Sunday, November 27, 2022

Weekend Review: Make, Sew & Mend

Make, Sew and Mend / Bernadette Banner 
Salem, MA: Page Street Publishing, c2022
200 p.

This is a new book by the popular historical sewist/blogger Bernadette Banner. I must admit I haven't really followed her closely in the past, as hand sewing and historical costuming isn't my main area of interest. But I have certainly heard about her. So when this book showed up in my library, I had to check it out! The subtitle also caught my attention: traditional techniques to sustainably maintain and refashion your clothes. 

The book is set out in sections: Preparing Materials (fiber, cutting, pinning etc); Stitches (lots of hand stitch examples and how and when to use them); Applications (seams finishing, pressing, buttons, extras like pleats & insertions); Practical Alterations (adding pockets or sleeve gussets, hemming -- this is the entirety of the 'refashion' bits); and Care & Feeding (mending).
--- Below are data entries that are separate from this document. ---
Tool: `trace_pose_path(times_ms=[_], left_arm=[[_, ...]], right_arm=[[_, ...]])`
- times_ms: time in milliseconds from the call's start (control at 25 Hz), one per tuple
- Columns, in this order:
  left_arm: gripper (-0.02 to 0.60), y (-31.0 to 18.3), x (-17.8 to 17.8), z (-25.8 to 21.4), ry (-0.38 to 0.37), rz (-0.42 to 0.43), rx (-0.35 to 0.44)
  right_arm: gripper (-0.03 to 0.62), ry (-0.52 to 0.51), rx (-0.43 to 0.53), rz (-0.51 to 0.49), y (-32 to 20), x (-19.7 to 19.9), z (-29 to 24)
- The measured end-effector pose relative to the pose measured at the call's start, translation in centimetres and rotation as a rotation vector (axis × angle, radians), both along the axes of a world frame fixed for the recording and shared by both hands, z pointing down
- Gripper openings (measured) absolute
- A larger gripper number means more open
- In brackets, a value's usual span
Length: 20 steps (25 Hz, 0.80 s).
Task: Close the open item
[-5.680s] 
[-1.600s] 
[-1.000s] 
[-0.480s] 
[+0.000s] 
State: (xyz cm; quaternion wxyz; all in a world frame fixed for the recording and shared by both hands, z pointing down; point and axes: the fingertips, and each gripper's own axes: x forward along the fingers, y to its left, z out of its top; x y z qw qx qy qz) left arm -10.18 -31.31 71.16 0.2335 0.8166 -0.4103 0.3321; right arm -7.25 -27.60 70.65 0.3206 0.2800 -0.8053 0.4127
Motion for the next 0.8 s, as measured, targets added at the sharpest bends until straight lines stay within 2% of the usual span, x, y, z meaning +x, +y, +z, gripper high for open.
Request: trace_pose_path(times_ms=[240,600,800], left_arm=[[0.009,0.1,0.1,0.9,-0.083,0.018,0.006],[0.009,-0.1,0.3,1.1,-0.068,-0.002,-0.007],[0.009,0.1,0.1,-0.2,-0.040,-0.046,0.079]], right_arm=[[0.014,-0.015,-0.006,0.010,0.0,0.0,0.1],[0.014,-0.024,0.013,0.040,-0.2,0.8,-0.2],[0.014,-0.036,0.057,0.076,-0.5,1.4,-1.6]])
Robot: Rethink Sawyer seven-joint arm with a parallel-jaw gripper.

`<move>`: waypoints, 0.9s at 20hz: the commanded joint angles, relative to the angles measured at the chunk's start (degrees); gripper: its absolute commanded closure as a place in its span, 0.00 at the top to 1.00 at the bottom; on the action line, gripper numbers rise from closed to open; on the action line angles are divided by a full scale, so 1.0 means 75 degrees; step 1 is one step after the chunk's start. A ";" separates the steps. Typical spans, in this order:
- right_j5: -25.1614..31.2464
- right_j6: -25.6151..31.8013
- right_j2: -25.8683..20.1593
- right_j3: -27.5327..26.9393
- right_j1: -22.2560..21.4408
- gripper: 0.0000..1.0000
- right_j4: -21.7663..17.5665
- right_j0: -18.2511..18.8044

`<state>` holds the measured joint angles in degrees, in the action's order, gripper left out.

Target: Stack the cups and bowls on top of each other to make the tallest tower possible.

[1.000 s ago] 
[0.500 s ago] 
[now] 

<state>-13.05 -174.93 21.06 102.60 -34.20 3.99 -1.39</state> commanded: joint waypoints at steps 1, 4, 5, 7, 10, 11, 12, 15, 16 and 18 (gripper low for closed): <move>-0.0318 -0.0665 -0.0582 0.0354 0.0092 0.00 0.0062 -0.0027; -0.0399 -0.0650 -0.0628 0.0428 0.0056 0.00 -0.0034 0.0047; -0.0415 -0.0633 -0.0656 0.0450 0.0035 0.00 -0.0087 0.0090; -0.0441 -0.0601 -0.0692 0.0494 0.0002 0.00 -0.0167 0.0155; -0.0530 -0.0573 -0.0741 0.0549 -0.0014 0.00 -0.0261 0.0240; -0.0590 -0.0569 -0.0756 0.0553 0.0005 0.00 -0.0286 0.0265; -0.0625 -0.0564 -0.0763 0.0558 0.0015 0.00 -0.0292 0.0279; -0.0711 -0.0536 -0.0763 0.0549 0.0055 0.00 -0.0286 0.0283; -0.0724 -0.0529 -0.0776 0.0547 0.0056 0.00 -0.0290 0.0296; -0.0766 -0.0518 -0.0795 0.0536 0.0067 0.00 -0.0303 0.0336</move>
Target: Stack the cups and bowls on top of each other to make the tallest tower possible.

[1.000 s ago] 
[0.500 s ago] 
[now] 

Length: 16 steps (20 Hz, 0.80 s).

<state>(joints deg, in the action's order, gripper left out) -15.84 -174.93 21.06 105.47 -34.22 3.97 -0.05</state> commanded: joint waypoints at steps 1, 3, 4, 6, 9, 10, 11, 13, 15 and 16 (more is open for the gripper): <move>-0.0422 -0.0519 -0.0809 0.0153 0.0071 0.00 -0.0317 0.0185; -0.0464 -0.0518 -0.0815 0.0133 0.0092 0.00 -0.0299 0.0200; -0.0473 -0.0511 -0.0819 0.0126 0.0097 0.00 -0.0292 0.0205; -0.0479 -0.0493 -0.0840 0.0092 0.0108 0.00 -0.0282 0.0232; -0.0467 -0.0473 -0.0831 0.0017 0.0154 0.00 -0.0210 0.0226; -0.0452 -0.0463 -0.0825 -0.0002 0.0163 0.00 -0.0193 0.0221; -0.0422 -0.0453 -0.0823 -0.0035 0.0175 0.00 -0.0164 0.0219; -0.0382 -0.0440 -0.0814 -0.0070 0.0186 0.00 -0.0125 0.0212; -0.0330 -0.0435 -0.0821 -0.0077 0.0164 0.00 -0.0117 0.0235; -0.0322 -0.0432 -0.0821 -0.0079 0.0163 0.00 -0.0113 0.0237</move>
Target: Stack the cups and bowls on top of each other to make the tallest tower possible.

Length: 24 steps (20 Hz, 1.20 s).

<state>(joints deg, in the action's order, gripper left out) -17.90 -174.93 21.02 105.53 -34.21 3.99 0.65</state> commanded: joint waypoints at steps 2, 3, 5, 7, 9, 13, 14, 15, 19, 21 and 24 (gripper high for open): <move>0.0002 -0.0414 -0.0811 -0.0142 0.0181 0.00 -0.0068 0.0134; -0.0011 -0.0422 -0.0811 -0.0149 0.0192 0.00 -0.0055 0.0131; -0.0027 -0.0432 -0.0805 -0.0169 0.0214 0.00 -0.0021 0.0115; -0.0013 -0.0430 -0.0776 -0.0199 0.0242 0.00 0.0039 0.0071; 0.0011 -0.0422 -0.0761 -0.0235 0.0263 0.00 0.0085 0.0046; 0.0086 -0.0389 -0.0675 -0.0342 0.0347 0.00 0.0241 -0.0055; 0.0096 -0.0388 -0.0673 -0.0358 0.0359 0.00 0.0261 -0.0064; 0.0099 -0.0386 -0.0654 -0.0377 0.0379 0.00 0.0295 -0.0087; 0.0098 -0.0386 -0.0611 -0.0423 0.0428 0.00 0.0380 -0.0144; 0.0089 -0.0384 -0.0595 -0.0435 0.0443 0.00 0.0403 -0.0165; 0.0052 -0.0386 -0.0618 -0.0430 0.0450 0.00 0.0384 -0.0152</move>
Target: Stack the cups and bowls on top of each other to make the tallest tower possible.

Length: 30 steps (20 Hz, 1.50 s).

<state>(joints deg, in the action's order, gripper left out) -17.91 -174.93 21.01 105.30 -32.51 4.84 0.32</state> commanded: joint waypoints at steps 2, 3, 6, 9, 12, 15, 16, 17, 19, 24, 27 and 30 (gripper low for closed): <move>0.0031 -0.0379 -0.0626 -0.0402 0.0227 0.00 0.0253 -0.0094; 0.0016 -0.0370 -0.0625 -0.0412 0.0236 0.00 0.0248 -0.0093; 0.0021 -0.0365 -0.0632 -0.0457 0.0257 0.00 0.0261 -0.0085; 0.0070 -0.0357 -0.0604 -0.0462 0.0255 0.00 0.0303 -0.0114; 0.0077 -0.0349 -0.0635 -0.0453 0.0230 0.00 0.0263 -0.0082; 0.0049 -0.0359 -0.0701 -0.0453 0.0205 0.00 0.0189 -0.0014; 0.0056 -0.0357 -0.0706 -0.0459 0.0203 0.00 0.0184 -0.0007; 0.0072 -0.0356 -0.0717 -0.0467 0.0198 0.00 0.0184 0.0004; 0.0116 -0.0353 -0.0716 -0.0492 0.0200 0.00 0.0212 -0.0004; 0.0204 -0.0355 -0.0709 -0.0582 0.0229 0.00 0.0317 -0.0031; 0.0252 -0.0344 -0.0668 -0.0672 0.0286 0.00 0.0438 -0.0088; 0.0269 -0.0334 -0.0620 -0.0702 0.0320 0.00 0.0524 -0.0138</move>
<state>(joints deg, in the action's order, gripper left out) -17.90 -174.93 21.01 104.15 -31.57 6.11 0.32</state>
In between these section are 5 different page long features on other sewists -- there is a range of people profiled, although all are quite young. I appreciated the attempt to widen the visibility of the sewing world, but the profiles didn't really seem to fit with the focus of the rest of the book, even if a couple did sew vintage and/or traditional clothing.
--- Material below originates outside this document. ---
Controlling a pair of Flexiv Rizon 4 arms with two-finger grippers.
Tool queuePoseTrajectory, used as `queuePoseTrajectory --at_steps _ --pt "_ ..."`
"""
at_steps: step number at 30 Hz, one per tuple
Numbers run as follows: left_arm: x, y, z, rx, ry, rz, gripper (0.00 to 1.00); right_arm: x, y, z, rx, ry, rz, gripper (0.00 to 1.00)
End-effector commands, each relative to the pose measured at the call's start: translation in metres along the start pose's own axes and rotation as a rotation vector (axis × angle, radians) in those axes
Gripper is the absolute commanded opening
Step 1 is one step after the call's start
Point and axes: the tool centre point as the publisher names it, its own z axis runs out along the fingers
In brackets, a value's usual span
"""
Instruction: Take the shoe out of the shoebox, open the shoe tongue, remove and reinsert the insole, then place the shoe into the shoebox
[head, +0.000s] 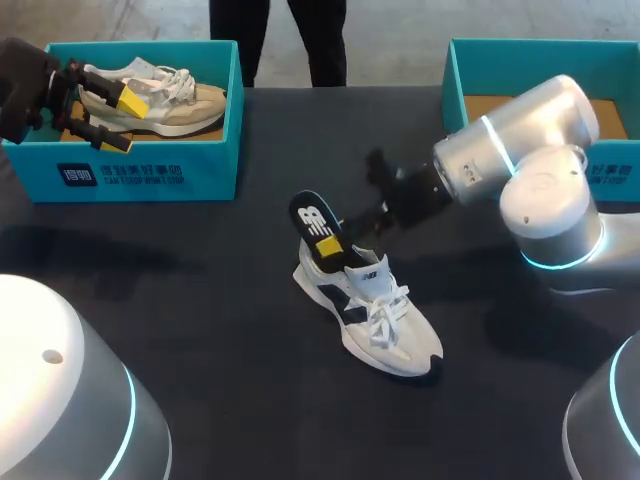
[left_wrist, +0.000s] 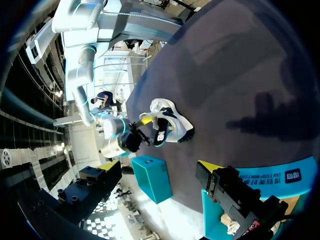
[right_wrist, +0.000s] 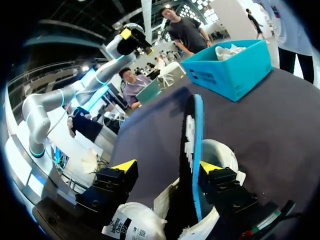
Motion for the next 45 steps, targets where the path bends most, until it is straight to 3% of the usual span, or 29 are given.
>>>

There wasn't anything here that was new to me, but it was nice to see some of the more detailed handwork talked about. And the discussion of the 'extras', including buttons and tucks, was interesting.
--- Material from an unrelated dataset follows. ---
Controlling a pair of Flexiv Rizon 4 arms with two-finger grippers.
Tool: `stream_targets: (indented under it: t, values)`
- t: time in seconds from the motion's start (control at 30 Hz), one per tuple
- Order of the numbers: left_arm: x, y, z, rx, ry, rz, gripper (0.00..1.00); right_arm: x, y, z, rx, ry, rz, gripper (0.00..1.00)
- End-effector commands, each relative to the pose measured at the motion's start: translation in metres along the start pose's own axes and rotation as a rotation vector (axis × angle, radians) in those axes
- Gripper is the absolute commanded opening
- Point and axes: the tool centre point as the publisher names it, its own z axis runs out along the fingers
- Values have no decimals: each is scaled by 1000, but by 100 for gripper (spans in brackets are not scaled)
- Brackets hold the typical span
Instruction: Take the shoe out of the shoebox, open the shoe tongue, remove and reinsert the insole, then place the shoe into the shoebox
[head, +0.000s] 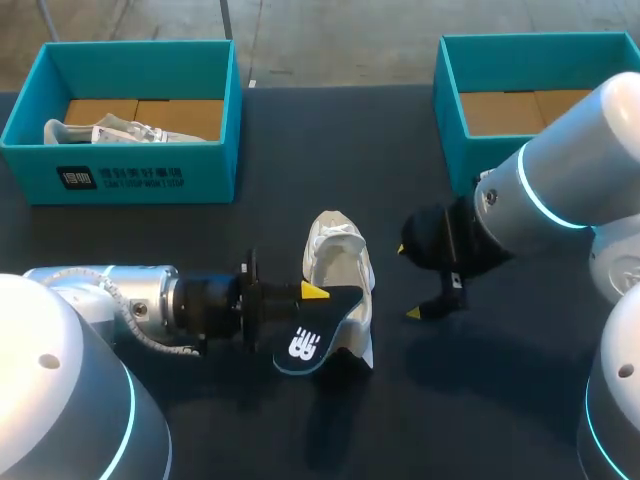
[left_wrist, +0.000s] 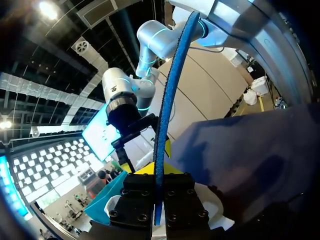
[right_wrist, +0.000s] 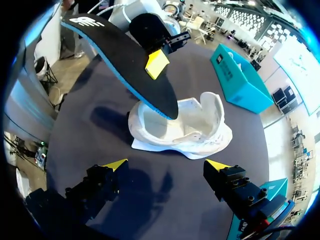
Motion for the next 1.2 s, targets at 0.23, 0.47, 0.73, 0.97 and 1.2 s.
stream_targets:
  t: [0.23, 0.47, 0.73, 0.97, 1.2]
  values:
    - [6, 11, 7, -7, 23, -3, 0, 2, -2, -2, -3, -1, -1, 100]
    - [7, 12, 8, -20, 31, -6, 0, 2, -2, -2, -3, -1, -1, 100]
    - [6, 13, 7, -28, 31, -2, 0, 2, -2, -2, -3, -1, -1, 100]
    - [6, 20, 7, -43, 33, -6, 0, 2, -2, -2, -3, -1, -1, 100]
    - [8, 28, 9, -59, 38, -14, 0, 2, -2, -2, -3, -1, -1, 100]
I thought it was a lovely book to look at, and will certainly appeal to fans of Bernadette Banner. I wouldn't recommend it to beginners, as the focus on hand sewing techniques, finishings and detail work are more likely to be of use to those who are already familiar with sewing and want to add some techniques and skills to their repertoire. Younger people who are getting into sewing via refashioning thrift finds would be better served by other titles, as this one, despite the subtitle, doesn't really go in that direction. It's a quieter and more detailed read, and sewists wanting to move toward slower sewing might really like it.